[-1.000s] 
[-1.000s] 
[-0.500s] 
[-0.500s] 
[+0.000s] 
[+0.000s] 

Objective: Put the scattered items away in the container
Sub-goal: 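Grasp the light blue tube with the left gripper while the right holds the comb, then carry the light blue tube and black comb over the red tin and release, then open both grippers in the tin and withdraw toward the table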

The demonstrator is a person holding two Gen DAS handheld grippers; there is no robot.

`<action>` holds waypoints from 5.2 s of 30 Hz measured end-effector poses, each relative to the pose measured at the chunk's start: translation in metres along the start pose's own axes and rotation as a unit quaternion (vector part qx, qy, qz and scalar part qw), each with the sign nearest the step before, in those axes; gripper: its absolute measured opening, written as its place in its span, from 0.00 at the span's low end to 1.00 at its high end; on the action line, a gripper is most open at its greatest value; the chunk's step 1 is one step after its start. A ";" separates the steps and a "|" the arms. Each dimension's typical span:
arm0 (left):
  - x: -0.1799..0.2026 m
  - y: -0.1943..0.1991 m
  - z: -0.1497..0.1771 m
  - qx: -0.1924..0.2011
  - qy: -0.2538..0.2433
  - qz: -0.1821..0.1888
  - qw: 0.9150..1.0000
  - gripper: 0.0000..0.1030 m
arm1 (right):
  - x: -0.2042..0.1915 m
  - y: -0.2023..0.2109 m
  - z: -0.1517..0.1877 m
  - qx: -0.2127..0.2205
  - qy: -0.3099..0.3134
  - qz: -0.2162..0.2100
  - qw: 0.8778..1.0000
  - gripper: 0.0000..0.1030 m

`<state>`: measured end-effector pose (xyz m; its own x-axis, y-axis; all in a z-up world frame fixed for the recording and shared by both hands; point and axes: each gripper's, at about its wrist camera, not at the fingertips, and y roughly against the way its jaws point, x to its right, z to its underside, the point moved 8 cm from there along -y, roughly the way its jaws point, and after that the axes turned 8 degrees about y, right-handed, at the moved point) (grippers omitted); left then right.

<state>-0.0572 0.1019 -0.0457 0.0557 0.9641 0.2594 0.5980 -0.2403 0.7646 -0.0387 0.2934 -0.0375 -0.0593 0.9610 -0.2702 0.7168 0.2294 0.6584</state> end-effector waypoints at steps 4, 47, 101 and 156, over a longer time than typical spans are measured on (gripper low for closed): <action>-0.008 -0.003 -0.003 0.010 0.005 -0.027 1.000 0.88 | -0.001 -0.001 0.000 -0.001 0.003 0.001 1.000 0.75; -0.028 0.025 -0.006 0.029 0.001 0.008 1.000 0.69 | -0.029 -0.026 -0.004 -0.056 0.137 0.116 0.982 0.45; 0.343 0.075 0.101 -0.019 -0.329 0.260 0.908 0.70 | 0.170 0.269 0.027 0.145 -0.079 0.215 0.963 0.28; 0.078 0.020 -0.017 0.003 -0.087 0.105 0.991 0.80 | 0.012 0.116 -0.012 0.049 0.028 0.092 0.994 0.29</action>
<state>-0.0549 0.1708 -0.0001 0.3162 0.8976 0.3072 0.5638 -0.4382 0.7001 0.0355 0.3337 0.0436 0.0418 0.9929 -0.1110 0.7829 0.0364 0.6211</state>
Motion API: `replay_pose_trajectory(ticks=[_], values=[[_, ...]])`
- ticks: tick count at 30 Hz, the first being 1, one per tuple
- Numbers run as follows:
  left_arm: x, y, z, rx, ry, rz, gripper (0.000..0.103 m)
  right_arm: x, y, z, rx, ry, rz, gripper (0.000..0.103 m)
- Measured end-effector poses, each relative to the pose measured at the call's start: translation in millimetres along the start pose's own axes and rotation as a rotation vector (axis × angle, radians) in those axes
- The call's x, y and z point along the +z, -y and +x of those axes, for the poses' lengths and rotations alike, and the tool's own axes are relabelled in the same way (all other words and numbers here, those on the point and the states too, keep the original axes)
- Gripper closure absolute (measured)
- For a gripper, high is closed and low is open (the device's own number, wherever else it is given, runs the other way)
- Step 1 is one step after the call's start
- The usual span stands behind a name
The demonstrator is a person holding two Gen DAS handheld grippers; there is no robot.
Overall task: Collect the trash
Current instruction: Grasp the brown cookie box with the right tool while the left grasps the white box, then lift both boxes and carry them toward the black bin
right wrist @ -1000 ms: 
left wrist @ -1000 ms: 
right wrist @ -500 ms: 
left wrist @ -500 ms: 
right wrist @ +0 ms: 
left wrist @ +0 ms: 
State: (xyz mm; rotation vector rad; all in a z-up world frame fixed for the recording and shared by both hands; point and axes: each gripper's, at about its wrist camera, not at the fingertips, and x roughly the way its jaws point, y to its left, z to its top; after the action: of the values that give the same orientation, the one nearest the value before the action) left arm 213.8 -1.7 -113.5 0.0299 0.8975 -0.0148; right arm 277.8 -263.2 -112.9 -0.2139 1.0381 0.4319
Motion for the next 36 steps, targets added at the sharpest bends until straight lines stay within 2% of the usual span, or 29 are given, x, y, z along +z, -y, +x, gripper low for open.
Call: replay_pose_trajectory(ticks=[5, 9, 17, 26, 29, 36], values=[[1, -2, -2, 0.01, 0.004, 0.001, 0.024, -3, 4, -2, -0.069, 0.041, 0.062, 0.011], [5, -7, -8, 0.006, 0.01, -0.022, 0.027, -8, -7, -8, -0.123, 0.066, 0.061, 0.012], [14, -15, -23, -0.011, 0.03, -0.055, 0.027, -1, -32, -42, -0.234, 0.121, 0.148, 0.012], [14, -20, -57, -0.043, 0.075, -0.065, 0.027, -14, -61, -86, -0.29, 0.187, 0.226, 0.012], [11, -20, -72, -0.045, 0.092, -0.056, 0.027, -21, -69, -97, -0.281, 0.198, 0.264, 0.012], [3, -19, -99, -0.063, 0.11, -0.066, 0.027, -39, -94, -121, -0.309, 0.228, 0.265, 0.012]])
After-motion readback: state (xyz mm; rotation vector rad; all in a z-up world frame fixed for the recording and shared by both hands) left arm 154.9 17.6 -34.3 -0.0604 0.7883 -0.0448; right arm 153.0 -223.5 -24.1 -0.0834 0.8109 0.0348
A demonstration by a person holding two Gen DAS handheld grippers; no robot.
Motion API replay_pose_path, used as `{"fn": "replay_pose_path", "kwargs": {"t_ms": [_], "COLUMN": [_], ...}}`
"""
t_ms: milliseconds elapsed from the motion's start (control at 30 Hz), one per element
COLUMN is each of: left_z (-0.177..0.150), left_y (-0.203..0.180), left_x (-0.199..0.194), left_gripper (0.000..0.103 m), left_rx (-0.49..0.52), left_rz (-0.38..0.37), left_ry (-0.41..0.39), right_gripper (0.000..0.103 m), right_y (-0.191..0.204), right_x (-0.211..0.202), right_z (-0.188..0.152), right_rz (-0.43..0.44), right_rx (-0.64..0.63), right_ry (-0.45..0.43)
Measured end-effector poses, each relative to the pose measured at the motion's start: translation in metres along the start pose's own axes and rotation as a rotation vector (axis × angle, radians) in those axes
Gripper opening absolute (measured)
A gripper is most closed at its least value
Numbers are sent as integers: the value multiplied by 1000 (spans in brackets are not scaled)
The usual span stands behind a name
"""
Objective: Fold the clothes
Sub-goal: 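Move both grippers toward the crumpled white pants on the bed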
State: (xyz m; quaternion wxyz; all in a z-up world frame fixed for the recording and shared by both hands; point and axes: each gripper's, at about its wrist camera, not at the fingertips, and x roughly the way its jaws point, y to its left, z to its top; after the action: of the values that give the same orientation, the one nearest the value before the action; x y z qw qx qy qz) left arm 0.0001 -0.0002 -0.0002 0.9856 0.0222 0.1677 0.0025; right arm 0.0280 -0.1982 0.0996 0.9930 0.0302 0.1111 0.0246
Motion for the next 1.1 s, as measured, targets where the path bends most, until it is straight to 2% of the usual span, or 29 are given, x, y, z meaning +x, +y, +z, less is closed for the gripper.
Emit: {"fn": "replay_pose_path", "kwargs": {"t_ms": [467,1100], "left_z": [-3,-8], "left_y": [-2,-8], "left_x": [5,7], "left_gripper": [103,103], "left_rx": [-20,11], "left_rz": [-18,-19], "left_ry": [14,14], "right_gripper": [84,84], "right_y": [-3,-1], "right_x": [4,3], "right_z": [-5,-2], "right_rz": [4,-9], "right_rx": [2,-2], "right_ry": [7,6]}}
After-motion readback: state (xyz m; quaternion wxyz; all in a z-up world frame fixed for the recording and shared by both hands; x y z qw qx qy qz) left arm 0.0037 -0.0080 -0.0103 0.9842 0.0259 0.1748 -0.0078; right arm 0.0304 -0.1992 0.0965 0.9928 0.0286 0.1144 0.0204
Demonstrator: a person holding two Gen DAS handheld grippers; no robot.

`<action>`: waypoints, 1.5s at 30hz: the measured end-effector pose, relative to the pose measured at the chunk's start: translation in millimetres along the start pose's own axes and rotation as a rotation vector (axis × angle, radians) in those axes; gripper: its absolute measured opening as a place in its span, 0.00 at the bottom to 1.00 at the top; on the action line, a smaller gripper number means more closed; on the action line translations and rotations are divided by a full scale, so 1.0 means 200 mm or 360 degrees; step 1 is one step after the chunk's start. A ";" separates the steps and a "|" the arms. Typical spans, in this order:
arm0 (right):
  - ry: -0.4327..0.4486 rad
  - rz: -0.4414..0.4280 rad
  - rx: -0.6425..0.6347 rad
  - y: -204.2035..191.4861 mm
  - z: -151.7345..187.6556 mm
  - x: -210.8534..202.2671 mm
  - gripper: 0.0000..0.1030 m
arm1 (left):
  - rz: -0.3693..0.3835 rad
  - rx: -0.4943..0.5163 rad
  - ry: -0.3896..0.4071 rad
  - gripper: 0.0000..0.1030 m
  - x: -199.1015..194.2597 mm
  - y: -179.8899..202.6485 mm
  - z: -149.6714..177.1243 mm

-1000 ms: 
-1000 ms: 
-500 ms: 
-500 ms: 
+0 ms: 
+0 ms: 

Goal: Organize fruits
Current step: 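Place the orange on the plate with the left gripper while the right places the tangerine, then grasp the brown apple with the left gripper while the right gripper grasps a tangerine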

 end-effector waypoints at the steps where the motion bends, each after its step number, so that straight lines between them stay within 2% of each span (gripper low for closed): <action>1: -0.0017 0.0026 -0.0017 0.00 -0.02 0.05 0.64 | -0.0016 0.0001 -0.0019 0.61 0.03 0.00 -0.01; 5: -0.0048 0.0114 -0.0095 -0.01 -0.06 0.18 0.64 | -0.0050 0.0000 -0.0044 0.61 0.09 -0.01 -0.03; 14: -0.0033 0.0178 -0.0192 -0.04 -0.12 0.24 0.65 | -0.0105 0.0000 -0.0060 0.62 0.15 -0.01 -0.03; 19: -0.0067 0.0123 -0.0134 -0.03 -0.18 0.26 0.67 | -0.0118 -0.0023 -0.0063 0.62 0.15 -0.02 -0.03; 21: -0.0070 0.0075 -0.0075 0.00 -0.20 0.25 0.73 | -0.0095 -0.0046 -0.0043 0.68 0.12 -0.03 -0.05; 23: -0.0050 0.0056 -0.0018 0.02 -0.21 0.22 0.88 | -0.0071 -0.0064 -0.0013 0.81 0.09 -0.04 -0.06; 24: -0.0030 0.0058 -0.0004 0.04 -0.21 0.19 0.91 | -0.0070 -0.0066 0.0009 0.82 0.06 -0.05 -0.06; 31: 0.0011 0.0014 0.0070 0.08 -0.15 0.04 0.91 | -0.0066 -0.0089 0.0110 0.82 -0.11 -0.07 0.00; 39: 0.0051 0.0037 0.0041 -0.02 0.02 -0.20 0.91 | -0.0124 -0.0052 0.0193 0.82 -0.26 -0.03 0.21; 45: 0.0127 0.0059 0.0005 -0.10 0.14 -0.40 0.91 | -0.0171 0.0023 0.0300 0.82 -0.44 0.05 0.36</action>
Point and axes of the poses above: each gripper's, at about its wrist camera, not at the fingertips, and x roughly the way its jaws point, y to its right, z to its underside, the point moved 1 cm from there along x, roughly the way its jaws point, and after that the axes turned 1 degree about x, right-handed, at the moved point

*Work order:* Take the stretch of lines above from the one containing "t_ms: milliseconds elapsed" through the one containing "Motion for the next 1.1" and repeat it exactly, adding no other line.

*Task result:*
t_ms: milliseconds elapsed from the motion's start (control at 30 Hz), one per element
COLUMN is each of: left_z (-0.177..0.150), left_y (-0.203..0.180), left_x (-0.199..0.194), left_gripper (0.000..0.103 m), left_rx (-0.49..0.52), left_rz (-0.38..0.37), left_ry (-0.41..0.39), right_gripper (0.000..0.103 m), right_y (-0.191..0.204), right_x (-0.211..0.202), right_z (-0.188..0.152), right_rz (-0.43..0.44), right_rx (-0.64..0.63), right_ry (-0.45..0.43)
Measured end-effector poses, each relative to the pose measured at the motion's start: translation in metres along the start pose's own axes and rotation as a rotation vector (axis × angle, radians) in those axes
Gripper opening absolute (measured)
A gripper is most closed at its least value
Numbers are sent as integers: the value multiplied by 1000 (spans in brackets are not scaled)
The usual span stands behind a name
"""
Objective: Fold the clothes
Sub-goal: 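Move both grippers toward the crumpled white pants on the bed
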State: (xyz m; quaternion wxyz; all in a z-up world frame fixed for the recording and shared by both hands; point and axes: each gripper's, at about its wrist camera, not at the fingertips, and x roughly the way its jaws point, y to its left, z to its top; after the action: of the values that give the same orientation, the one nearest the value before the action; x y z qw qx qy qz) left arm 0.0001 -0.0002 -0.0002 0.9856 0.0222 0.1677 0.0025; right arm 0.0280 -0.1982 0.0996 0.9930 0.0302 0.1111 0.0246
Motion for the next 1.1 s, as measured, targets where the path bends most, until it is straight to 2% of the usual span, or 29 are given, x, y, z meaning +x, +y, +z, less is closed for the gripper.

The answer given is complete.